Elisper - Parsing Lisp in Elixir

17 Sep 2015

I recently read a really interesting and great blog post titled Lisp in your Language by Dan Prince. The article walked through an implementation of a subset of Lisp. After reading the post, I thought it was a great project to not only have a deeper understanding of Lisp but also of the language that the implementation is in. In fact, I was so inspired by the post, I decided that maybe I'd give it a shot to write it in Elixir.

I've been reading and messing around with Elixir for the past month or so. Elixir is a dynamically typed functional programming language built on top of the Erlang VM BEAM. The language is showing a lot of promise and even more interesting it's built on top of a very scalable platform.

Funny enough, besides syntax, I find Elixir very similar to Clojure (a Lisp dialect implemented on the JVM). If you're not familiar with Lisps by now, they have a very simple syntax that follows the convention

(fn-name arg1 arg2 ... argn )

With introductions out of the way, I'll try to write this as incrementally as possible. Unfortunately, I didn't make initial git commits when I was starting out, so some of the initial code is from memory.

Starting Out

In the blog post, Prince originally starts out by evaluating a predefined function using Javascript's fn.apply method. I thought this was a good way to start so I began by doing the same.

defmodule Elisper do
  def eval([expr | args]) do
    apply(expr, args)
  end
end

Similarly to Javascipt, Elixir has an apply/2 function which allows you to provide a function name and a list of arguments to pass to that function. The nice thing about function parameters in Elixir is that we can pattern match in them immediately, allowing us to easily pull apart the values in a list and alias them. For the parameter [expr | args], we're saying bind the first value (or head) of the list to the name expr and the rest of the list (or tail) to the name args (note that args is also a list).

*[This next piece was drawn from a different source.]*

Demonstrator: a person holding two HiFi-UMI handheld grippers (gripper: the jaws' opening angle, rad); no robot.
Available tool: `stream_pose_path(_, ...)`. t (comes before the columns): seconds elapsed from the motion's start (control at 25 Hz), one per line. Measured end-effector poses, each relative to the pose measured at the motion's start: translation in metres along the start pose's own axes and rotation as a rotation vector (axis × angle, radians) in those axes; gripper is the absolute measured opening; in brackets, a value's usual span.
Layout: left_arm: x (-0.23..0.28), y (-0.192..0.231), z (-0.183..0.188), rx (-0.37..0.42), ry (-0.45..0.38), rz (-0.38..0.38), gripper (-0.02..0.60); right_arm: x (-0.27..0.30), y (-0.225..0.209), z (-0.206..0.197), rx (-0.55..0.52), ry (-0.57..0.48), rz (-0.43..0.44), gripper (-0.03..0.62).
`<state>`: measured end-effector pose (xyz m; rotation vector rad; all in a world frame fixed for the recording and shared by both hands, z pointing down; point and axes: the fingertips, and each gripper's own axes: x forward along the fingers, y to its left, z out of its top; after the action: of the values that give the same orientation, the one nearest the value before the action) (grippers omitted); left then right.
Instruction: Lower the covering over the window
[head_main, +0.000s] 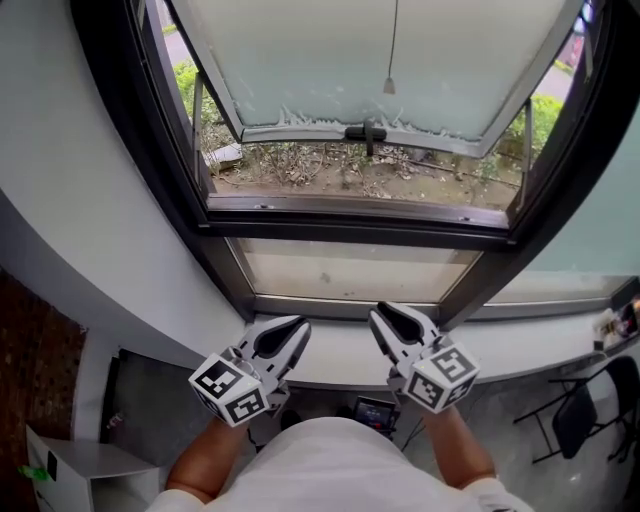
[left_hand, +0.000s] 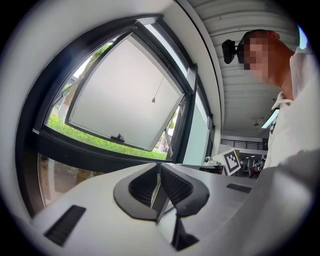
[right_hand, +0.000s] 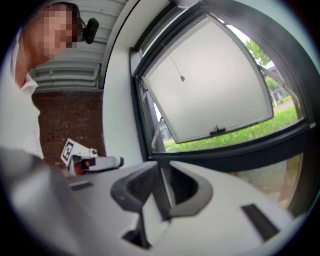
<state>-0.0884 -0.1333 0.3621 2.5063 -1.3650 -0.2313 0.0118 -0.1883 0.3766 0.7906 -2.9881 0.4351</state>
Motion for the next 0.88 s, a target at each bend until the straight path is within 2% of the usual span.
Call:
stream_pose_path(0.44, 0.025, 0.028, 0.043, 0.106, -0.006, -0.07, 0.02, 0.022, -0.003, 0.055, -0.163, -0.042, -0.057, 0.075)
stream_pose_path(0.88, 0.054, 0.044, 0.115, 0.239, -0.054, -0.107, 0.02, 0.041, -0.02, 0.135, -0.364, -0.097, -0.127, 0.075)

We can test this out through unit tests:

defmodule ElisperTest do
  use ExUnit.Case, async: true

  test "sum function" do
    sum = fn (a, b) -> a + b end
    assert (Elisper.eval([sum, 1, 2])) == 3
  end
end

In our first unit test, we're creating an anonymous function sum which we're passing to our eval function with the arguments 1 and 2. Note that for pattern matching our expr value would be the function sum and the args parameter would take the value [1,2]. Let's run our test and see what we get...

mix test test/elisper_test.exs:8                                             0|10:47:19
Compiled lib/elisper.ex
Generated elisper app
Including tags: [line: "8"]
Excluding tags: [:test]

.

Finished in 0.07 seconds (0.07s on load, 0.00s on tests)
1 tests, 0 failures

Mathematical and Native Operations

The next step in Dan's article is the ability to pass arithmetic functions such as plus, minus, division, subtraction, etc. Dan accomplishes this by creating a Javascript object which he uses the passed in string as a key in the object's properties. We can follow a similar example in Elixir using Maps and atoms for cleaner syntax. Originally I was hoping to be able to pass in the already defined arithmetic functions in Elixir such as Kernal.+/2 but I was unsuccessful in passing the function without it being evaluated. Our syntax for evaluating our "native" functions will be using atoms. Let's start by writing a test to show how this would look.

defmodule ElisperTest do
  use ExUnit.Case, async: true

  test "sum function" do
    sum = fn (a, b) -> a + b end
    assert (Elisper.eval([sum, 1, 2])) == 3
  end

  test "native addition function" do
    assert (Elisper.eval([:+, 1, 2])) == 3
  end
end

You can see that from the new test the arguments to our eval function is now a list containing an atom :+ to represent our native addition function with the same arguments 1 and 2. Let's update our implementation to support these native functions.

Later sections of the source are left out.